Sometimes, we don’t even have this choice because we already use the ORB.
In Postgres 9.5, a new JSONB type column was introduced so that you can not only save and get the JSON but also perform operations based on the JSON structure.
In this blog post, I want to investigate these functions and implement a simple use case.
Use case
I have a simple application that registers users. I want to improve my application and add the functionality to configure the user interface (theme, icons, text size).
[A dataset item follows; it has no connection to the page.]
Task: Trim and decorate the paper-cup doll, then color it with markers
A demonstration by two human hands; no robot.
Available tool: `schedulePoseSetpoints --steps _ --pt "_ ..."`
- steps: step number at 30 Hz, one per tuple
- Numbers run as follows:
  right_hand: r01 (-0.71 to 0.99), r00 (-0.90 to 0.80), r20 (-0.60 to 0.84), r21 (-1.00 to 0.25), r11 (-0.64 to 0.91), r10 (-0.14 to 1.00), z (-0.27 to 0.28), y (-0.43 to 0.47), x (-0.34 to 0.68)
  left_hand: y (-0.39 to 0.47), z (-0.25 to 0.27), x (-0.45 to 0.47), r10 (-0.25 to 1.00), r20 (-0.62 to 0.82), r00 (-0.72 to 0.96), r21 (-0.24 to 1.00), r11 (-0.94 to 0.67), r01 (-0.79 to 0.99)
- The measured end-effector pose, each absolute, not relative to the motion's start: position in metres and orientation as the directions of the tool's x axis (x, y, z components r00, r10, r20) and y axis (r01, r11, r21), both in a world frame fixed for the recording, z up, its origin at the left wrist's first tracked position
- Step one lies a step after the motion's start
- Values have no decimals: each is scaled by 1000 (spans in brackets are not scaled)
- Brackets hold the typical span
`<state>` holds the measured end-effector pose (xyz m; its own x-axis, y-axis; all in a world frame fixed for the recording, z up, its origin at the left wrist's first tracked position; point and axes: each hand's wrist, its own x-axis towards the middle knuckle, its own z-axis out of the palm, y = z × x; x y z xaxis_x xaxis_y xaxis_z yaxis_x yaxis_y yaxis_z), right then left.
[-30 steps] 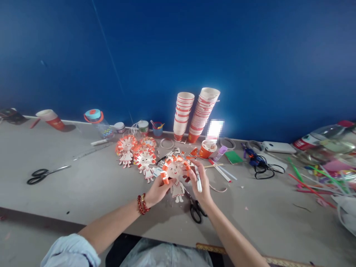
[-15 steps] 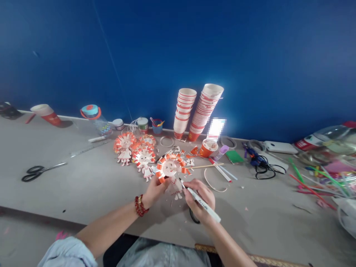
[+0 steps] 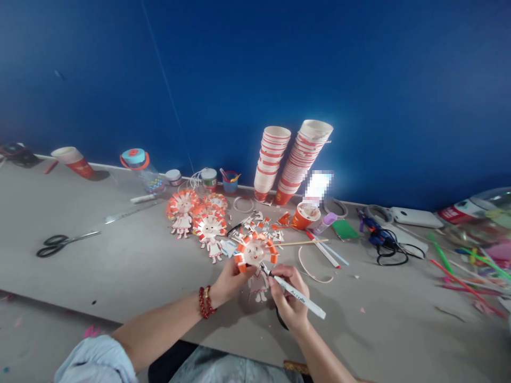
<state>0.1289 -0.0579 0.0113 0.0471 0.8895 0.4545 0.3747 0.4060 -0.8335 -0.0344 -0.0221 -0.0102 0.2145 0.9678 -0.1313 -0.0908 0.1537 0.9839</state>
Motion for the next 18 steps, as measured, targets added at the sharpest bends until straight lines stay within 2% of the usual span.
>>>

Each user can have multiple configurations and switch between them.
The JSON I will work with will be the following:
{ "userid":"artur@gmail.com", "configurations":[ { "name":"myconf", "theme":"light", "icons":"small", "textsize":"large" }, { "name":"myconf2", "theme":"dark" } ] }
Creating a table
Let’s create a table to store the JSON configurations:
CREATE TABLE USER_CONFIGURATIONS ( ID BIGSERIAL PRIMARY KEY, DATA JSONB );
After running this script, we will have an empty table and start adding the data.
CRUD. Create
When the user registers in my application I want to create the record in the USER_CONFIGURATIONS table with the empty JSON array for configurations:
INSERT INTO USER_CONFIGURATIONS (DATA) VALUES('{"userid":"artur@gmail.com", "configurations":[]}'::jsonb);
Now, we can check the database and ensure that our entity was created successfully:
SELECT * FROM USER_CONFIGURATIONS;
id | data |
1 | {“userid”: “artur@gmail.com”, “configurations”: []} |
Let’s add one more entity to our table with configurations:
INSERT INTO USER_CONFIGURATIONS (DATA) VALUES('{"userid":"ihor@gmail.com", "configurations":[{ "name":"myconf", "theme":"light", "icons":"small", "textsize":"large" }, { "name":"myconf2", "theme":"dark" }]}'::jsonb);
Now if we check our table, we will find two entities:
id | data |
1 | {“userid”: “artur@gmail.com”, “configurations”: []} |
2 | {“userid”: “ihor@gmail.com”, “configurations”: [ {“name”: “myconf”, “icons”: “small”, “theme”: “light”, “textsize”: “large”}, {“name”: “myconf2”, “theme”: “dark”} ]} |
CRUD Read
Based on the use case, I need to be able to get all configurations by user ID. Let’s try to do this. I want to get all configurations related to ihor@gmail.com
SELECT DATA -> 'configurations' AS configs FROM USER_CONFIGURATIONS WHERE (DATA ->> 'userid') = 'ihor@gmail.com'
After executing this query, we will get:
configs |
[{“name”: “myconf”, “icons”: “small”, “theme”: “light”, “textsize”: “large”}, {“name”: “myconf2”, “theme”: “dark”}] |
Let’s analyze the query. When we work with JSONB column type, we can use additional functions such as ‘->’ and ‘->>’. Both of them will return the content of JSON Object by the name specified on the right side (in our case ‘configurations’). The difference between these functions is the returning type. ‘->’ returns the text and ‘->>’ the JSONB.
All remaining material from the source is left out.